Dataset content:
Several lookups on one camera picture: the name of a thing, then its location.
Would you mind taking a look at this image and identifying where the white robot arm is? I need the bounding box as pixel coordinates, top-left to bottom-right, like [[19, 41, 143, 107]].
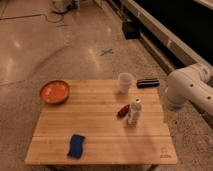
[[164, 63, 213, 116]]

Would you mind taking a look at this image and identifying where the orange ceramic bowl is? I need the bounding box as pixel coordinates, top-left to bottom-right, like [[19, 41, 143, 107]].
[[39, 80, 70, 104]]

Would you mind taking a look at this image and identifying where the small brown red object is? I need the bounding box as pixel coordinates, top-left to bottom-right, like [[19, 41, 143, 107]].
[[117, 105, 130, 118]]

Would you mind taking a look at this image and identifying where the black rectangular case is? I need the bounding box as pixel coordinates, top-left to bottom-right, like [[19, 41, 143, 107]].
[[136, 79, 160, 88]]

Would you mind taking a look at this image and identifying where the white plastic bottle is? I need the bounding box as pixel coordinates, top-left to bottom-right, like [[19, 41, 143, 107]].
[[127, 98, 142, 125]]

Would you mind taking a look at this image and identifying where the wooden table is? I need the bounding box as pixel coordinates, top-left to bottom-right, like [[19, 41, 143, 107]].
[[25, 80, 177, 165]]

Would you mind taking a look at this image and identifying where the black box on floor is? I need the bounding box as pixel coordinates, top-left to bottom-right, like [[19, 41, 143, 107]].
[[122, 22, 140, 39]]

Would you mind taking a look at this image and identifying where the blue sponge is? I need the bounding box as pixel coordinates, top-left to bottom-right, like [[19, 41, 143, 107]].
[[67, 134, 85, 159]]

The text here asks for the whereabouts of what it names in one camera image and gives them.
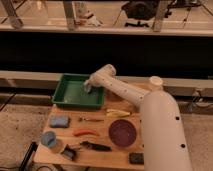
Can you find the yellow banana peel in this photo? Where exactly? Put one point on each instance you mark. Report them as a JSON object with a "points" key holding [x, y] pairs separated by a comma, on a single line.
{"points": [[117, 113]]}

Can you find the green plastic tray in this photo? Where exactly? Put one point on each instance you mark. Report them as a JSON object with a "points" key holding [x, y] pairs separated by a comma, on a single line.
{"points": [[70, 93]]}

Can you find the white grey towel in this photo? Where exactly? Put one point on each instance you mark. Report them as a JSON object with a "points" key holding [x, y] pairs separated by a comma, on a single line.
{"points": [[87, 86]]}

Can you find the black rectangular block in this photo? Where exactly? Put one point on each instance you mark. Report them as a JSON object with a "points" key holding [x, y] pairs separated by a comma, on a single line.
{"points": [[136, 158]]}

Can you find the black office chair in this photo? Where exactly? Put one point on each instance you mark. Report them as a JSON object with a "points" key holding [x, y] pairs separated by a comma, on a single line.
{"points": [[140, 10]]}

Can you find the black binder clip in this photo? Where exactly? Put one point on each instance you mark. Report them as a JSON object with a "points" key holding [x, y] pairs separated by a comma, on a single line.
{"points": [[70, 153]]}

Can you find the red chili pepper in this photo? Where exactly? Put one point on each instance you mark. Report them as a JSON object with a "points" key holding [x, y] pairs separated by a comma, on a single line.
{"points": [[82, 132]]}

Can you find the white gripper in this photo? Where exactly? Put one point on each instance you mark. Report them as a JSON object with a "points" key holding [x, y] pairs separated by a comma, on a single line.
{"points": [[95, 80]]}

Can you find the black handled tool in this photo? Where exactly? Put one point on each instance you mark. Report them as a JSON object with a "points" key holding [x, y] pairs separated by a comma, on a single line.
{"points": [[94, 146]]}

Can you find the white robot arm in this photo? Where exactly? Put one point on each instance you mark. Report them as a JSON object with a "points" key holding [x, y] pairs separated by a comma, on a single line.
{"points": [[165, 146]]}

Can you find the blue sponge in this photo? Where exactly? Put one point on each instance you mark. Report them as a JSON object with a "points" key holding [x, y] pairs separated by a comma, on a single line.
{"points": [[59, 121]]}

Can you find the black bar on floor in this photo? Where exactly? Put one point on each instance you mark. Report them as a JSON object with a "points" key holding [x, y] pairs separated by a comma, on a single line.
{"points": [[32, 148]]}

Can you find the small brown utensil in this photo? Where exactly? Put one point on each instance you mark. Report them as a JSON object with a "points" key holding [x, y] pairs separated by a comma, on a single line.
{"points": [[81, 119]]}

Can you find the purple plate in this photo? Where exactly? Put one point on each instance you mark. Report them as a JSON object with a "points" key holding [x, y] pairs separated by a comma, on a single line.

Aim of the task:
Retype all the entries exactly; drop the pictures.

Response to this task:
Several lookups on one camera picture: the name of a thing, then its location.
Would you mind taking a look at this image and identifying where the white robot arm is? I need the bounding box as pixel coordinates, top-left to bottom-right, like [[19, 41, 143, 107]].
[[164, 63, 213, 116]]

Would you mind taking a look at this image and identifying where the orange ceramic bowl is? I need the bounding box as pixel coordinates, top-left to bottom-right, like [[19, 41, 143, 107]].
[[39, 80, 70, 104]]

Would you mind taking a look at this image and identifying where the small brown red object is? I need the bounding box as pixel coordinates, top-left to bottom-right, like [[19, 41, 143, 107]].
[[117, 105, 130, 118]]

Would you mind taking a look at this image and identifying where the black rectangular case is? I need the bounding box as pixel coordinates, top-left to bottom-right, like [[19, 41, 143, 107]].
[[136, 79, 160, 88]]

Would you mind taking a look at this image and identifying where the white plastic bottle is? I need the bounding box as pixel coordinates, top-left to bottom-right, like [[19, 41, 143, 107]].
[[127, 98, 142, 125]]

Would you mind taking a look at this image and identifying where the wooden table is? I need the bounding box as pixel coordinates, top-left to bottom-right, like [[19, 41, 143, 107]].
[[25, 80, 177, 165]]

Would you mind taking a look at this image and identifying where the black box on floor is? I need the bounding box as pixel coordinates, top-left to bottom-right, like [[19, 41, 143, 107]].
[[122, 22, 140, 39]]

Would you mind taking a look at this image and identifying where the blue sponge is? I need the bounding box as pixel coordinates, top-left to bottom-right, like [[19, 41, 143, 107]].
[[67, 134, 85, 159]]

The text here asks for the whereabouts of what it names in one camera image and gives them.
Can you find the yellow banana peel in this photo? Where exactly? Put one point on each instance you mark. Report them as a JSON object with a "points" key holding [x, y] pairs separated by a comma, on a single line.
{"points": [[117, 113]]}

Can you find the green plastic tray in this photo? Where exactly? Put one point on each instance you mark. Report them as a JSON object with a "points" key holding [x, y] pairs separated by a comma, on a single line.
{"points": [[70, 93]]}

Can you find the white grey towel in this photo? Where exactly? Put one point on each instance you mark. Report them as a JSON object with a "points" key holding [x, y] pairs separated by a comma, on a single line.
{"points": [[87, 86]]}

Can you find the black rectangular block in this photo? Where exactly? Put one point on each instance you mark. Report them as a JSON object with a "points" key holding [x, y] pairs separated by a comma, on a single line.
{"points": [[136, 158]]}

Can you find the black office chair in this photo? Where exactly? Put one point on each instance you mark. Report them as a JSON object with a "points" key holding [x, y] pairs separated by a comma, on a single line.
{"points": [[140, 10]]}

Can you find the black binder clip in this photo? Where exactly? Put one point on each instance you mark. Report them as a JSON object with a "points" key holding [x, y] pairs separated by a comma, on a single line.
{"points": [[70, 153]]}

Can you find the red chili pepper in this photo? Where exactly? Put one point on each instance you mark. Report them as a JSON object with a "points" key holding [x, y] pairs separated by a comma, on a single line.
{"points": [[82, 132]]}

Can you find the white gripper in this photo? Where exactly? Put one point on each instance you mark. Report them as a JSON object with a "points" key holding [x, y] pairs separated by a comma, on a single line.
{"points": [[95, 80]]}

Can you find the black handled tool in this photo? Where exactly? Put one point on each instance you mark. Report them as a JSON object with a "points" key holding [x, y] pairs separated by a comma, on a single line.
{"points": [[94, 146]]}

Can you find the white robot arm in this photo? Where exactly? Put one point on each instance you mark. Report them as a JSON object with a "points" key holding [x, y] pairs separated by a comma, on a single line.
{"points": [[165, 146]]}

Can you find the blue sponge in this photo? Where exactly? Put one point on each instance you mark. Report them as a JSON object with a "points" key holding [x, y] pairs separated by a comma, on a single line.
{"points": [[59, 121]]}

Can you find the black bar on floor in this photo? Where exactly? Put one point on each instance you mark. Report them as a JSON object with a "points" key holding [x, y] pairs separated by a comma, on a single line.
{"points": [[32, 148]]}

Can you find the small brown utensil in this photo? Where exactly? Put one point on each instance you mark. Report them as a JSON object with a "points" key holding [x, y] pairs separated by a comma, on a single line.
{"points": [[81, 119]]}

Can you find the purple plate in this photo? Where exactly? Put one point on each instance you mark. Report them as a JSON object with a "points" key holding [x, y] pairs separated by a comma, on a single line.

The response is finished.